Womb cancer (uterine cancer) is the fourth most common cancer in women in the UK – about 7,700 women are diagnosed each year. Most women who get womb cancer are over 50.

Womb cancer happens when cells in your womb (uterus) grow in an abnormal and uncontrolled way, forming a lump, or tumour. Your womb is part of the female reproductive system, and is where your baby develops if you get pregnant.

How cancer develops
Cells begin to grow in an uncontrolled way
An image showing the location of the womb and surrounding structures


  • Types Types of womb cancer

    There are two main types of womb cancer.

    • Endometrial cancer is the most common type and starts in the lining (endometrium) of your womb.
    • Uterine sarcoma is less common and develops in the cells in the muscle wall of your womb.

    Womb cancer can sometimes spread to surrounding tissue or to other parts of your body. This is known as metastasis.

    This topic is about endometrial cancer. Other types of womb cancer, such as uterine sarcoma, may be treated differently.

  • Symptoms Symptoms of womb cancer

    The most common symptom of womb cancer is bleeding from your vagina, particularly if you’ve been through the menopause.

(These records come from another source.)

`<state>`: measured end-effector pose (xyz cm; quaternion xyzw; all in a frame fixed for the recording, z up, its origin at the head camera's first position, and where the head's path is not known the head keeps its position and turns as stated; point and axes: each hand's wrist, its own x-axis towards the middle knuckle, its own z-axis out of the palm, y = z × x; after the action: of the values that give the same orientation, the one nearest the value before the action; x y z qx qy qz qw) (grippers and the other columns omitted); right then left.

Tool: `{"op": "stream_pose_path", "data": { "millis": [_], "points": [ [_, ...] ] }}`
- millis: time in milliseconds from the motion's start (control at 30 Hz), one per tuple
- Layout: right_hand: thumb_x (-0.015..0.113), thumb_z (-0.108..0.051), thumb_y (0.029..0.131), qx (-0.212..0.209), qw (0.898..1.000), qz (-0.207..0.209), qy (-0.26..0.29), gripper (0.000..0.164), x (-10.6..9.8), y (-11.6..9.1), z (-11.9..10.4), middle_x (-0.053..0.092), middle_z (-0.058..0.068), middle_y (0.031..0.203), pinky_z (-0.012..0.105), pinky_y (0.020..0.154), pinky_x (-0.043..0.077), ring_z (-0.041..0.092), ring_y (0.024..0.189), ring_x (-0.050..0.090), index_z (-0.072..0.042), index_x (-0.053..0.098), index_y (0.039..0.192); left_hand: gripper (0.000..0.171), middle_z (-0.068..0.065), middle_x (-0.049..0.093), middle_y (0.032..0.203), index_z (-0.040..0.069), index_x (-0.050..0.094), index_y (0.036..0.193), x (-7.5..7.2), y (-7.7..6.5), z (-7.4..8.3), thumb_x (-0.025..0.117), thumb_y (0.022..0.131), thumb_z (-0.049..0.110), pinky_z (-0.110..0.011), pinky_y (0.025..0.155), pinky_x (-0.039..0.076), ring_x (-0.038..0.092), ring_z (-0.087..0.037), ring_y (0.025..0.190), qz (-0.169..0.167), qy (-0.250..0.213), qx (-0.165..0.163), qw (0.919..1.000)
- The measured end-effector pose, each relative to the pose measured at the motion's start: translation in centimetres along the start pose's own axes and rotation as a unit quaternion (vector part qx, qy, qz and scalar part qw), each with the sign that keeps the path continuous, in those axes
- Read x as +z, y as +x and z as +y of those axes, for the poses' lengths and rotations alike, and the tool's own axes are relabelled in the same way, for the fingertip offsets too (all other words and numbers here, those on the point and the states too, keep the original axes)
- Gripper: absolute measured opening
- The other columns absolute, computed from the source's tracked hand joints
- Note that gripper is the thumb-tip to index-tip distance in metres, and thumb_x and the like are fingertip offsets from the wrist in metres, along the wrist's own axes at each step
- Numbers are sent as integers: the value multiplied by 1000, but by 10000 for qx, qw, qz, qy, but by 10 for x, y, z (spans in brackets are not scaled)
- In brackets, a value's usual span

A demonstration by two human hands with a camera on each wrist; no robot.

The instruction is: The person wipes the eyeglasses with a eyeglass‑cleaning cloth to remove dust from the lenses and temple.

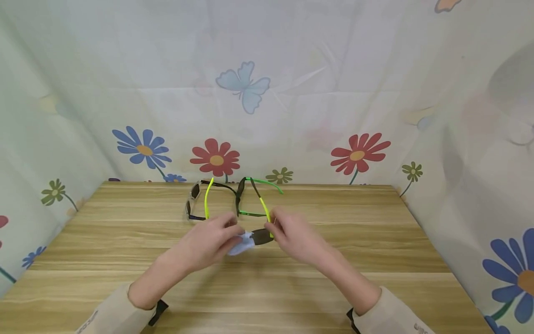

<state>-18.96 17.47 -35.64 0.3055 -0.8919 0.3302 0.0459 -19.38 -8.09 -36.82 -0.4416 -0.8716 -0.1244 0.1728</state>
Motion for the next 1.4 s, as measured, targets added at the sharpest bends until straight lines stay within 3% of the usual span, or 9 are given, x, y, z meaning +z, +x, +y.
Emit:
{"op": "stream_pose_path", "data": {
  "millis": [200,433,733,933,1400],
  "points": [
    [65,-10,102,-227,9995,89,-199,8,5,0,-2,55,-9,70,25,50,43,3,56,46,-10,59,97,13,-1,64,95,7,70,104,1,4,-1,77,94,10,-26,71,55,62,-13,80,361,-748,-298,9961],
    [64,-11,103,-402,9989,51,-240,11,7,1,-4,51,-11,70,24,50,41,2,55,43,-11,57,95,11,2,68,96,8,71,101,7,8,-4,78,93,12,-25,73,55,63,-10,83,207,-1022,-592,9928],
    [61,-12,105,-506,9984,-5,-259,8,10,2,-7,50,-9,73,24,50,41,3,59,43,-10,56,98,9,-1,70,98,9,76,98,15,12,-7,81,91,13,-30,79,56,65,-16,90,-56,-1105,-568,9922],
    [60,-11,105,-567,9980,2,-281,7,11,2,-8,50,-9,74,24,49,41,2,58,43,-10,55,101,8,-1,69,97,9,78,97,14,14,-6,80,92,14,-30,78,55,62,-16,90,-22,-1073,-586,9925],
    [57,-10,106,-759,9964,-83,-374,6,15,5,-8,50,-8,74,24,51,42,3,58,42,-9,54,101,4,1,71,97,8,78,97,17,19,-6,77,94,11,-30,80,52,61,-17,93,46,-1123,-231,9934]
  ]
}}
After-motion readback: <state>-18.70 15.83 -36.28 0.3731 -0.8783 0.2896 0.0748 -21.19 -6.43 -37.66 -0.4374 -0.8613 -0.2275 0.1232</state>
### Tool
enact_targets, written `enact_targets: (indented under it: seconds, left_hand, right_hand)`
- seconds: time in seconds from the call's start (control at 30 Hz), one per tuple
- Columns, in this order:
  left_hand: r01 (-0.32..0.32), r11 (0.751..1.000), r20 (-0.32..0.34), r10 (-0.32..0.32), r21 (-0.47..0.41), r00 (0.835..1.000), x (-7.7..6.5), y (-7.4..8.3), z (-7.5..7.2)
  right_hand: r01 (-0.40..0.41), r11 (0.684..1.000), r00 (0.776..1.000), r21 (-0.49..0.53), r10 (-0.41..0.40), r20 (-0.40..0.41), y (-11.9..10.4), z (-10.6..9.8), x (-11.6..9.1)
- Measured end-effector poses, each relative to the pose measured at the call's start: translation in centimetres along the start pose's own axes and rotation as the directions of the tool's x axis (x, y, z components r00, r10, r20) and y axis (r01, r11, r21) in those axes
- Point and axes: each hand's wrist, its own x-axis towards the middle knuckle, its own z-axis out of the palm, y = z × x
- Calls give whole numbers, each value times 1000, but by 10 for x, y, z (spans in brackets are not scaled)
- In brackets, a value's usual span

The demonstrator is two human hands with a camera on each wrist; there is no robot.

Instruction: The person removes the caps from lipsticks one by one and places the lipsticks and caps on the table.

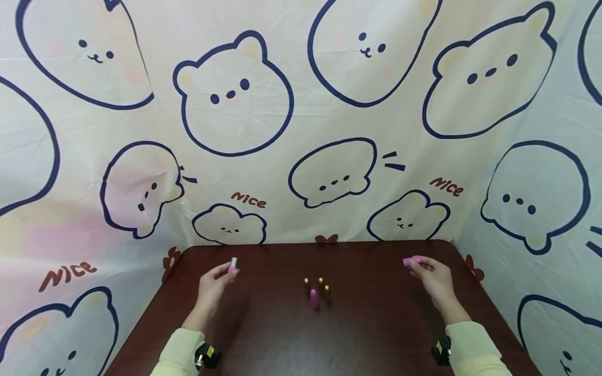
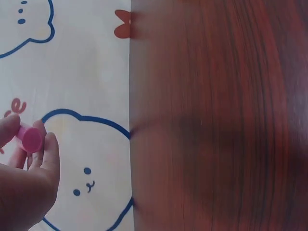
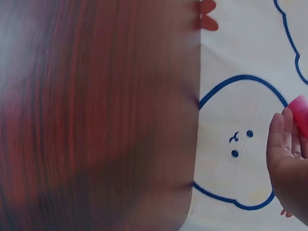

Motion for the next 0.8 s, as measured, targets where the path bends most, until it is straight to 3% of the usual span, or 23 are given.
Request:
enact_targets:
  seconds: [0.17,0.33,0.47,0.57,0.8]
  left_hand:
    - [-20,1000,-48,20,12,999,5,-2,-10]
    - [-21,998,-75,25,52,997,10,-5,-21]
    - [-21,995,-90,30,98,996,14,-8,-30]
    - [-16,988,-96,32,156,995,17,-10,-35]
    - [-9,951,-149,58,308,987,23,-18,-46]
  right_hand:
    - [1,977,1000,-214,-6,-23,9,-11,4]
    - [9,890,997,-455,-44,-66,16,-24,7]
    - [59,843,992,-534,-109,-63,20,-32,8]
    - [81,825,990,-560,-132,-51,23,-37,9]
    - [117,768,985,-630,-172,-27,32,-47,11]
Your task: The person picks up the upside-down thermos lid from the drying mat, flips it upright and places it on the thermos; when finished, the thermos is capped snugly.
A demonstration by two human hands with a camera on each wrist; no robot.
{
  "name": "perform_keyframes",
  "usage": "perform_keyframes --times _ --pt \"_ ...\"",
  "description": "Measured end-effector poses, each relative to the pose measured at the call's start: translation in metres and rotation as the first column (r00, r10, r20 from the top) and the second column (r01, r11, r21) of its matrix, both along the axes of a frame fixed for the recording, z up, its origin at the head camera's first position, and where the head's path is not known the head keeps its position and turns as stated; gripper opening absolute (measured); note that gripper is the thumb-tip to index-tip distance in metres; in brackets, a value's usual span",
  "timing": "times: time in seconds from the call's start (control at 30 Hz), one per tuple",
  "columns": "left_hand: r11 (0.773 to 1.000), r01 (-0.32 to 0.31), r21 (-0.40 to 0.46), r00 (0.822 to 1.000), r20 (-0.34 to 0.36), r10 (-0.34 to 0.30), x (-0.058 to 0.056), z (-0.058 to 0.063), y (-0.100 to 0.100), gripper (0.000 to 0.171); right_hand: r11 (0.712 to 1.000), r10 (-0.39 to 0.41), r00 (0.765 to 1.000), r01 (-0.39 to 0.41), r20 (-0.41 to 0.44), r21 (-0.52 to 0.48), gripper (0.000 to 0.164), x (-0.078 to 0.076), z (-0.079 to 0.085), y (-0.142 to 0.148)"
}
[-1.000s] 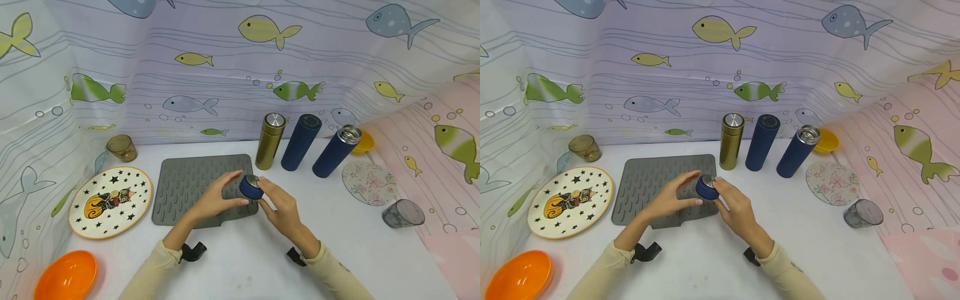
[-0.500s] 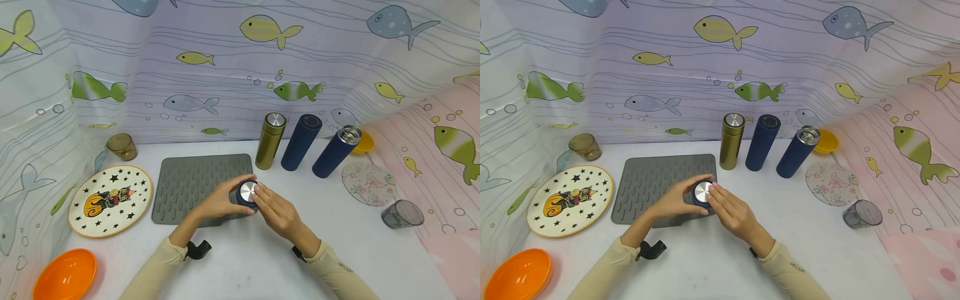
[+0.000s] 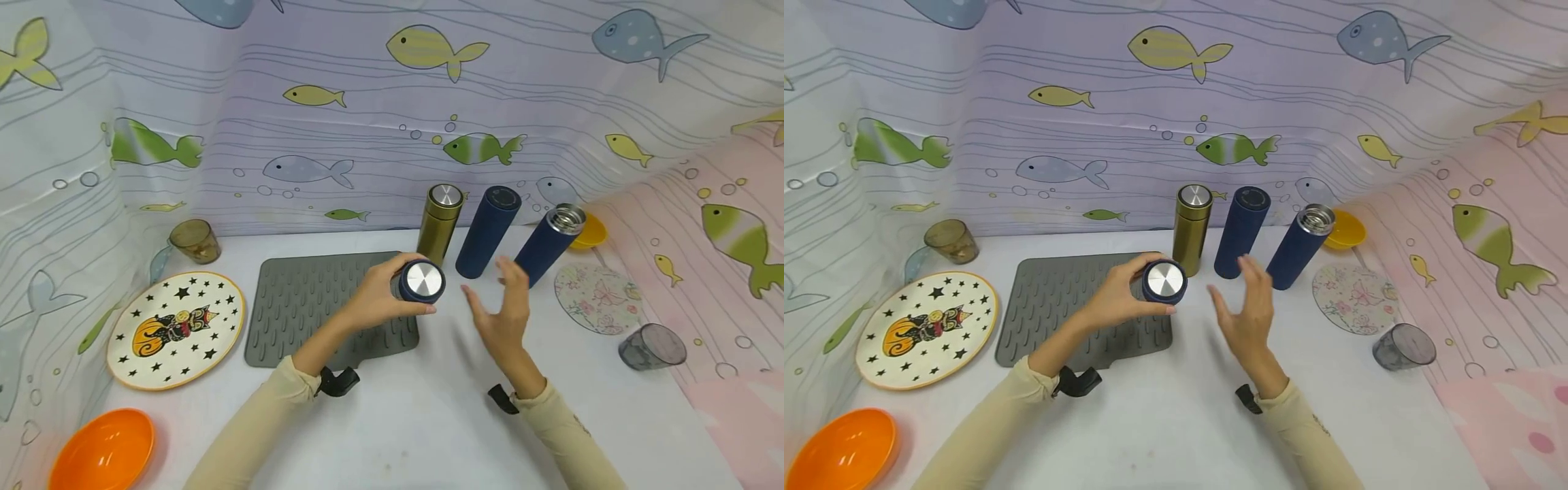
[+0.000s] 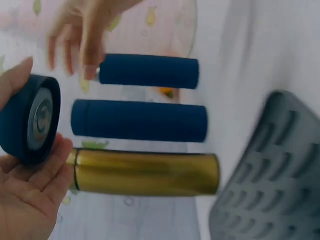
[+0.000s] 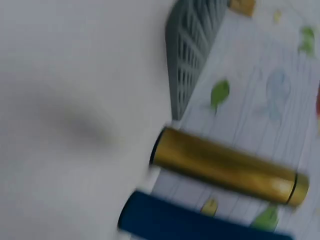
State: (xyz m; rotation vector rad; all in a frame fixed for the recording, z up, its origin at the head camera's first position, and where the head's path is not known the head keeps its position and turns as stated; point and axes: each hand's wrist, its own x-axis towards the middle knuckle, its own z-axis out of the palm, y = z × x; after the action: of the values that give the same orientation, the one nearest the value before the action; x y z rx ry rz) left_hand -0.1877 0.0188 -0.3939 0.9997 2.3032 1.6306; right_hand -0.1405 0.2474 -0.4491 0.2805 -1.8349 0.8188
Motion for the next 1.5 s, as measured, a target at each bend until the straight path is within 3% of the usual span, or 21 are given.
perform_keyframes --times 0.07,0.13,0.2,0.3,0.43,0.5,0.6,0.73,0.87,1.0,1.1,1.27,1.5 --pt "1.0 -0.011 0.009 1.0 -0.001 0.011 -0.004 0.009 0.007 0.074 0.976 -0.103 0.993 0.113 0.061 -0.186 0.072 -0.01 0.003 0.019" --pt "1.0 -0.027 0.012 1.0 0.001 0.027 -0.007 0.015 0.014 0.073 0.913 -0.191 0.969 0.234 0.157 -0.334 0.085 -0.021 0.005 0.04" --pt "0.999 -0.039 0.012 0.999 0.001 0.039 -0.009 0.021 0.019 0.073 0.848 -0.227 0.935 0.328 0.274 -0.417 0.097 -0.033 0.007 0.062" --pt "0.998 -0.055 0.013 0.998 0.011 0.055 -0.012 0.026 0.027 0.072 0.793 -0.158 0.879 0.384 0.45 -0.473 0.111 -0.051 0.007 0.089" --pt "0.998 -0.04 0.043 0.998 0.044 0.038 -0.014 0.032 0.038 0.071 0.782 -0.037 0.81 0.388 0.585 -0.488 0.107 -0.067 0.005 0.11" --pt "0.998 -0.029 0.062 0.998 0.058 0.025 -0.014 0.036 0.044 0.072 0.777 -0.027 0.791 0.401 0.611 -0.486 0.1 -0.07 0.005 0.114" --pt "0.997 -0.022 0.071 0.998 0.053 0.018 -0.016 0.042 0.051 0.073 0.758 -0.034 0.795 0.416 0.606 -0.503 0.091 -0.071 0.004 0.111" --pt "0.997 -0.021 0.073 0.999 0.025 0.02 -0.017 0.048 0.058 0.073 0.753 -0.021 0.823 0.386 0.568 -0.532 0.087 -0.059 0.003 0.095" --pt "0.996 -0.019 0.083 1.0 0.01 0.019 -0.018 0.052 0.063 0.073 0.776 0.033 0.855 0.304 0.517 -0.553 0.083 -0.039 0.007 0.067" --pt "0.996 -0.013 0.09 1.0 0.003 0.013 -0.018 0.052 0.067 0.073 0.817 0.094 0.878 0.201 0.469 -0.54 0.076 -0.022 0.01 0.035" --pt "0.995 -0.01 0.096 1.0 -0.001 0.01 -0.017 0.05 0.068 0.073 0.84 0.149 0.879 0.128 0.453 -0.527 0.072 -0.009 0.017 0.008" --pt "0.995 -0.019 0.101 1.0 0.015 0.018 -0.013 0.046 0.068 0.072 0.848 0.242 0.861 0.036 0.447 -0.529 0.068 0.013 0.038 -0.031" --pt "0.996 -0.02 0.092 1.0 0.005 0.019 -0.012 0.034 0.077 0.074 0.869 0.25 0.867 -0.006 0.43 -0.494 0.067 0.018 0.032 -0.046"
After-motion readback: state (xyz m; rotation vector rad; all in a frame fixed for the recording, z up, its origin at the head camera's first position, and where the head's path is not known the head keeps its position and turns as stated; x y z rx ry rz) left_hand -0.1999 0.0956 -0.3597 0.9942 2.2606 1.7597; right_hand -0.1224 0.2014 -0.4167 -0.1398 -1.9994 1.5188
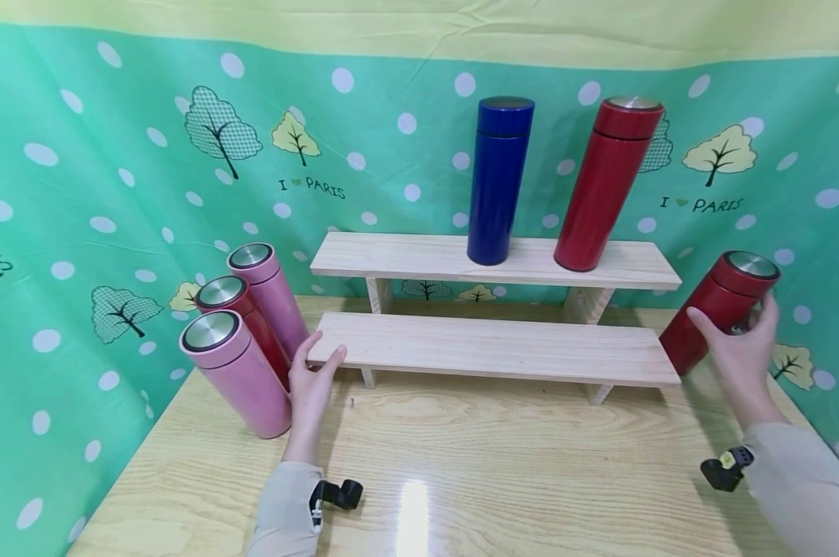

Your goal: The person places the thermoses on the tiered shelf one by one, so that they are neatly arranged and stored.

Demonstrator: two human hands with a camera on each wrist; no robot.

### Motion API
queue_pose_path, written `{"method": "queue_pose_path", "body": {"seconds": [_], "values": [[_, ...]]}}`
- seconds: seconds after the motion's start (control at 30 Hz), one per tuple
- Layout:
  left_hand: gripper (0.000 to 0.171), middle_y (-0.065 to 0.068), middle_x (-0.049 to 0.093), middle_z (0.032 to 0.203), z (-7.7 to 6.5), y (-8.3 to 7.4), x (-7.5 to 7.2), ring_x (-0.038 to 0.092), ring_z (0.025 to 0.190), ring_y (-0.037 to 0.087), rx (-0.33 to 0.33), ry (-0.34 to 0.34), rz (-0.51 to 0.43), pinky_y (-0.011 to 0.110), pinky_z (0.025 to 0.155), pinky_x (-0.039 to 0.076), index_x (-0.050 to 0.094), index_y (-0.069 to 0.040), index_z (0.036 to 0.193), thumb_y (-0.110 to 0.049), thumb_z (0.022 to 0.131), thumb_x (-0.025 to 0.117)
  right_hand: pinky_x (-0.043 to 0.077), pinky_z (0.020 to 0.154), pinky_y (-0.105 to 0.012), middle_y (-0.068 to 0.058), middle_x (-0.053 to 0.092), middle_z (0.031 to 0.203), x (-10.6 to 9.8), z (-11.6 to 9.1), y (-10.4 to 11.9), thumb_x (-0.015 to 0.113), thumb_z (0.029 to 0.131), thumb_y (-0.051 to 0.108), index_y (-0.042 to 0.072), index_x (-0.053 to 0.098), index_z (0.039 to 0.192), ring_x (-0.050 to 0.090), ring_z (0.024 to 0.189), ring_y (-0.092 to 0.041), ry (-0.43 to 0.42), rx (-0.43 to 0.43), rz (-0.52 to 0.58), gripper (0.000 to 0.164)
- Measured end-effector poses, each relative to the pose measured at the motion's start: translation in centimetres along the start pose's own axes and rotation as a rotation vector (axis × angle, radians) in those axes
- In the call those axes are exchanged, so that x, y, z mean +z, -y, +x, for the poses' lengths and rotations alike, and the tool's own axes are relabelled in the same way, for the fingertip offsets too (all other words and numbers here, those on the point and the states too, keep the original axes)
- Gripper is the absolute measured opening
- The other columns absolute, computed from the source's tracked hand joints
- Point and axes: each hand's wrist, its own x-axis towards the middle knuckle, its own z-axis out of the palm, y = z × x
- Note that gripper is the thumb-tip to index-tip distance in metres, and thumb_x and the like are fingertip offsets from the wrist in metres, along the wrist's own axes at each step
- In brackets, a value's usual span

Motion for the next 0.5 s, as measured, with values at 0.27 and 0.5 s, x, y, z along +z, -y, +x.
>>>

If you haven't been through the menopause yet, you might have unusually heavy bleeding during your period, or bleeding between periods. 

    Other, less common, symptoms of womb cancer include:

    • a discharge from your vagina
    • pain or swelling in your tummy or pelvis
    • bleeding after you have sex
    • losing weight
    • passing urine more often than usual
    • diarrhoea
    • a lump in your pelvis 
    If you have any of these symptoms, contact your GP.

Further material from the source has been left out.